= List of Pennsylvania state prisons =

This is a list of state prisons in Pennsylvania. It does not include federal prisons or county jails located in the Commonwealth of Pennsylvania.

== Historical (closed) ==
- Eastern State Penitentiary, Fairmount, Philadelphia, Pennsylvania. Closed in 1971.
- Quehanna Boot Camp, Karthaus Township, Pennsylvania. Co-ed and six-month duration. Closed in 2026.
- State Correctional Institution – Cresson, Cresson, Pennsylvania. Converted from a psychiatric hospital.
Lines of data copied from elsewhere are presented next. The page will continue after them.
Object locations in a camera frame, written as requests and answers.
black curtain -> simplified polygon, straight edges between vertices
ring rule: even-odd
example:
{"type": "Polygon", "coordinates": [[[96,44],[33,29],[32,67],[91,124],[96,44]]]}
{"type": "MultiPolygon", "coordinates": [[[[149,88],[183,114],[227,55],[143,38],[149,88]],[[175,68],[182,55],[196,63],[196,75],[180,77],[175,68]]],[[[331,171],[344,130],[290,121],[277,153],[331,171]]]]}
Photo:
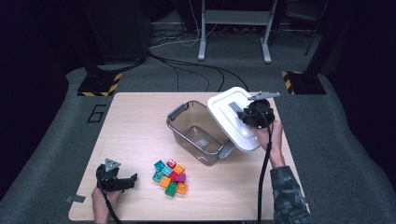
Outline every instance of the black curtain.
{"type": "MultiPolygon", "coordinates": [[[[66,1],[81,21],[92,57],[101,56],[78,1],[66,1]]],[[[73,50],[60,1],[0,3],[0,198],[34,153],[67,94],[65,75],[82,67],[73,50]]]]}
{"type": "Polygon", "coordinates": [[[350,130],[396,189],[396,41],[392,1],[330,0],[323,38],[305,72],[327,75],[350,130]]]}

hand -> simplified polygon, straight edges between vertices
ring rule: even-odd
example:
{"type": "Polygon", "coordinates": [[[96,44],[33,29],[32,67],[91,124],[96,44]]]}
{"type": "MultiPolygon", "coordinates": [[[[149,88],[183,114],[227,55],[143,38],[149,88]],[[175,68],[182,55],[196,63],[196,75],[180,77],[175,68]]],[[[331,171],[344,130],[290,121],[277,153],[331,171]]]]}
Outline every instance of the hand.
{"type": "MultiPolygon", "coordinates": [[[[253,131],[259,138],[259,142],[262,148],[264,148],[264,150],[267,149],[267,145],[269,142],[268,130],[258,129],[256,127],[250,127],[250,130],[253,131]]],[[[270,124],[270,130],[272,130],[272,149],[270,154],[270,162],[273,168],[285,166],[285,158],[282,154],[282,123],[279,120],[275,120],[272,124],[270,124]]]]}
{"type": "MultiPolygon", "coordinates": [[[[112,191],[107,193],[107,199],[114,208],[117,204],[121,191],[112,191]]],[[[92,192],[92,209],[94,223],[107,224],[110,212],[106,206],[105,198],[99,188],[95,188],[92,192]]]]}

white lid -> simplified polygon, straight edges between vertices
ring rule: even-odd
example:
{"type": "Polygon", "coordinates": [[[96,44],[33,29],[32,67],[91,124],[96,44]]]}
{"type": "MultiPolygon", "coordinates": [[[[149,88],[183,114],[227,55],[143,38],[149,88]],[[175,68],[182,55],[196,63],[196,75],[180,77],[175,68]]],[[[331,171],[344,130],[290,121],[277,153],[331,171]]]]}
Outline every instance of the white lid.
{"type": "Polygon", "coordinates": [[[231,141],[242,151],[252,151],[260,146],[256,134],[236,114],[251,103],[250,95],[239,87],[233,87],[207,101],[207,109],[231,141]]]}

camouflage sleeve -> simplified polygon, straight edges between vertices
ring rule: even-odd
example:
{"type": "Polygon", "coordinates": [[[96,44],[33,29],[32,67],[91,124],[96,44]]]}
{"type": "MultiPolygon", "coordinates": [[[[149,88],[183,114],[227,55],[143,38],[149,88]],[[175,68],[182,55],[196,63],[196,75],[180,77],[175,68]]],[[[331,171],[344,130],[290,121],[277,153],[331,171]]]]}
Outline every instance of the camouflage sleeve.
{"type": "Polygon", "coordinates": [[[308,213],[300,185],[289,166],[271,170],[274,193],[274,222],[276,224],[313,223],[308,213]]]}

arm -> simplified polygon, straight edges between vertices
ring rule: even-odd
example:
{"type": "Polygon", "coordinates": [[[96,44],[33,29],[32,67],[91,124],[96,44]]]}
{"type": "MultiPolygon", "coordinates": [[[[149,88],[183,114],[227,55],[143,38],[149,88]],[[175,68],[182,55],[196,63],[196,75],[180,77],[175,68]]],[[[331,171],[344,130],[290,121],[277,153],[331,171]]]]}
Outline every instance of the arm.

Closed in 2013.
- State Correctional Institution – Graterford, Skippack Township, Pennsylvania. Closed 2018.
- State Correctional Institution – Greensburg, Greensburg, Pennsylvania. Closed in 2013
- State Correctional Institution – Pittsburgh, Pittsburgh, Pennsylvania. Closed in 2017.
- State Correctional Institution – Retreat, Hunlock Creek, Pennsylvania. Converted from a psychiatric hospital. Opened 1980. Closed June 30, 2020.
- State Correctional Institution – Rockview, Benner Township, Pennsylvania. Closed in 2026.
- State Correctional Institution – Waynesburg, Morgan Township, Pennsylvania. Closed in 2003.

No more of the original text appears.